We here recommend a handful of items that are extremely useful for nourishing NPS aquarium animals.

Benereef. Made with a blend of nutritious food items, including phytoplankton and live probiotics, this is an excellent prepared food for your NPS reef inhabitants. With a 3-3,000 micron particle-size, Benereef accommodates a broad range of filter-feeders. It easily may be either broadcast fed or target fed! Highly regarded throughout the reef aquarium hobby, this diet is proven to increase feeding response, coloration, growth and regeneration of stressed corals.

Ultimate Ecopack. This comprehensive combo includes select items that form the entire base of the marine food pyramid: Live probiotic bacterioplankton, a blend of live phytoplankton, a blend of live copepods and enriched marine snow. This premium package is nutritionally complete and provides the full range of food particle sizes. While suitable for all types marine aquaria, the Ultimate Ecopack is practically indispensable for NPS systems!

Daphnia magna. Larger polyped stony NPS corals (sun corals, cups corals, etc.), tube anemones and other such predators require a meatier type of zooplankton. While items such as enriched adult brine shrimp are suitable as a base diet for these creatures, a more varied diet that includes supplemental feeding of larger live zooplankton such as Daphnia magna significantly improves health and rate of growth.

Dragon Roe. For NPS corals that are not equipped to capture particles as small as phytoplankton, the fresh fish eggs in Dragon Roe are a critical source of Omega 3 polyunsaturated fatty acids (EPA and DHA). Additionally, fish eggs (a valuable food on wild reefs) are rich in protein. Many, many corals (and small finicky fish such as mandarins) eagerly accept this natural delicacy.

Conclusion

Once considered difficult, we now culture zooxanthellate corals routinely–not just in labs and seaside “farms” but also in garages and basements across the globe. All that was necessary to keep and even propagate these “delicate” animals was some understanding of their environmental and nutritional needs. Same probably goes for the NPS corals.

Yes, zooxanthellate inverts certainly dominate reefs in terms of sheer abundance. But considering the diversity of azooxanthellate inverts (from sponges to crinoids) that is typically also present there, it would seem that all sorts of cool critters are grossly underrepresented in the vast majority of aquaria. Why would we ignore this amazing fauna?

Many of these species indeed have dismally poor records of captive survivability. But are they truly “difficult” to maintain, or have we simply failed–over and over again throughout the past–to feed them properly? No doubt, the key to success here is feeding the right foods. But then there is the challenge of feeding them enough.

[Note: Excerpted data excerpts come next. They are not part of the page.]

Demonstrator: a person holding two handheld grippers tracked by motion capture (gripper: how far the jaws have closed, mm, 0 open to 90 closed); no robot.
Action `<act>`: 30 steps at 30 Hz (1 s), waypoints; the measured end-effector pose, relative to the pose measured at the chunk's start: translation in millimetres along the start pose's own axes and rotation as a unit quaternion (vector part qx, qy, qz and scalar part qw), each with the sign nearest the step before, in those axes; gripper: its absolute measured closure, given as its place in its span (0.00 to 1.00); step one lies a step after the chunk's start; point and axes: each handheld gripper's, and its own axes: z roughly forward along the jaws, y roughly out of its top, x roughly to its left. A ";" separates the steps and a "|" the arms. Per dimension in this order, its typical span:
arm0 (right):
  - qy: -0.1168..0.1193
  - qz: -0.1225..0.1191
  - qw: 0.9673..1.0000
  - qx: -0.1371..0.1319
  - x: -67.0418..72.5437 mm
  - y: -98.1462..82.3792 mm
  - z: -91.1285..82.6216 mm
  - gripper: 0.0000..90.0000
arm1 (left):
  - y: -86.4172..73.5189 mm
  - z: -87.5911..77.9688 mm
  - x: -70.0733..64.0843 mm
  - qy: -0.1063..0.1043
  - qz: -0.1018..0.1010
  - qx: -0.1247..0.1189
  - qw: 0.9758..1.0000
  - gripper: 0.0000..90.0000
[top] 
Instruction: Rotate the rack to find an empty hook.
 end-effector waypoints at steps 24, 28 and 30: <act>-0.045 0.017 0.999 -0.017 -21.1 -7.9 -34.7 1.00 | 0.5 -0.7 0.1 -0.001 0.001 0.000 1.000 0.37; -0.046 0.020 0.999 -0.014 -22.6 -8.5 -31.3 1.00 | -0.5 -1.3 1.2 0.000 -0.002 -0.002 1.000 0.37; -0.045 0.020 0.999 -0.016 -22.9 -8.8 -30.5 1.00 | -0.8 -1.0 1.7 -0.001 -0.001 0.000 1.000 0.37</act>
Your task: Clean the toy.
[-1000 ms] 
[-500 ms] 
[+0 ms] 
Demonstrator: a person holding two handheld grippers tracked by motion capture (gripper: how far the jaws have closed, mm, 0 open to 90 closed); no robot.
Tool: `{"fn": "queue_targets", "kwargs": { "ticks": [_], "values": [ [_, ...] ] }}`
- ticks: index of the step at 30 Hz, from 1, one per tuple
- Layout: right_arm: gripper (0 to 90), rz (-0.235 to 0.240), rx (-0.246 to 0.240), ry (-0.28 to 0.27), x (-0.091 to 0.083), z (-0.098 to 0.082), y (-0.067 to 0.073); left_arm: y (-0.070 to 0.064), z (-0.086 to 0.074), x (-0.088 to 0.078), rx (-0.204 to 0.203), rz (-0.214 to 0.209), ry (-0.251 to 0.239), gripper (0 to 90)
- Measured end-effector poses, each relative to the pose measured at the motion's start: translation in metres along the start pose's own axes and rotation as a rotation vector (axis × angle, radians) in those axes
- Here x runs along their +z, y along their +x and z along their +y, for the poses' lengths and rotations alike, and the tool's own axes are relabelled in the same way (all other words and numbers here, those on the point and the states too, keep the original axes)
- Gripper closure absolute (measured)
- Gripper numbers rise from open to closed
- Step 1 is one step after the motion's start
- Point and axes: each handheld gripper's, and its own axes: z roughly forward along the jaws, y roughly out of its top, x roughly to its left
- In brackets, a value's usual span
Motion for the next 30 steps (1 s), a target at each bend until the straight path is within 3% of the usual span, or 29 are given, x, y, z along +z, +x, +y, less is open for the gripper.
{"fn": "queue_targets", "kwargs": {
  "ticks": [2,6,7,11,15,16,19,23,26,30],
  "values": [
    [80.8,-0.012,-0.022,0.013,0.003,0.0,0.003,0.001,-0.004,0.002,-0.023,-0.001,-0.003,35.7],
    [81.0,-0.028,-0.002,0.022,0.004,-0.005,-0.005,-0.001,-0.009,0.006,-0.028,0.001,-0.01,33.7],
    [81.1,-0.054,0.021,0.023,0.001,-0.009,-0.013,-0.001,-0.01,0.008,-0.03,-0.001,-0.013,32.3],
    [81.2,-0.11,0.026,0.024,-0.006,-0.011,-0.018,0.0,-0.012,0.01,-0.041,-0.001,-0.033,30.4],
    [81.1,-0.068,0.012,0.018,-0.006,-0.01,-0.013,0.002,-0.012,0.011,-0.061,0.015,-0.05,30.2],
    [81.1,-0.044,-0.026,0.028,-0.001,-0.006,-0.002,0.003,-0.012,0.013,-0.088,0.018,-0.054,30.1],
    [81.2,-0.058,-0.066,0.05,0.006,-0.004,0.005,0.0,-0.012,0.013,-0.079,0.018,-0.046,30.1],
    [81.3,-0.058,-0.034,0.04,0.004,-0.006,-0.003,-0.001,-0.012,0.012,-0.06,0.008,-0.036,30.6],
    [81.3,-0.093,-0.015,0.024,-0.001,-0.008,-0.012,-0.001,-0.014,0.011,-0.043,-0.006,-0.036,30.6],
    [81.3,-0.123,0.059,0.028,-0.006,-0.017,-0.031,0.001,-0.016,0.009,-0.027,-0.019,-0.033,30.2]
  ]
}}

And if we feed them enough, which is a lot, we face the increasingly difficult task of maintaining acceptable (if not excellent) water conditions.

Perhaps advances in both aquarium nutrition and aquarium filtration have finally presented us with a real chance of successfully displaying these gorgeous creatures in the home aquarium. Developments in the use of probiotic bacteria—microbes that simultaneous serve as a food source and help to maintain good water quality—may push us further along in this pursuit. From the looks of things, we’re much, much closer to the day when the average hobbyist can build a truly complete and realistic representation of coral reef ecosystems.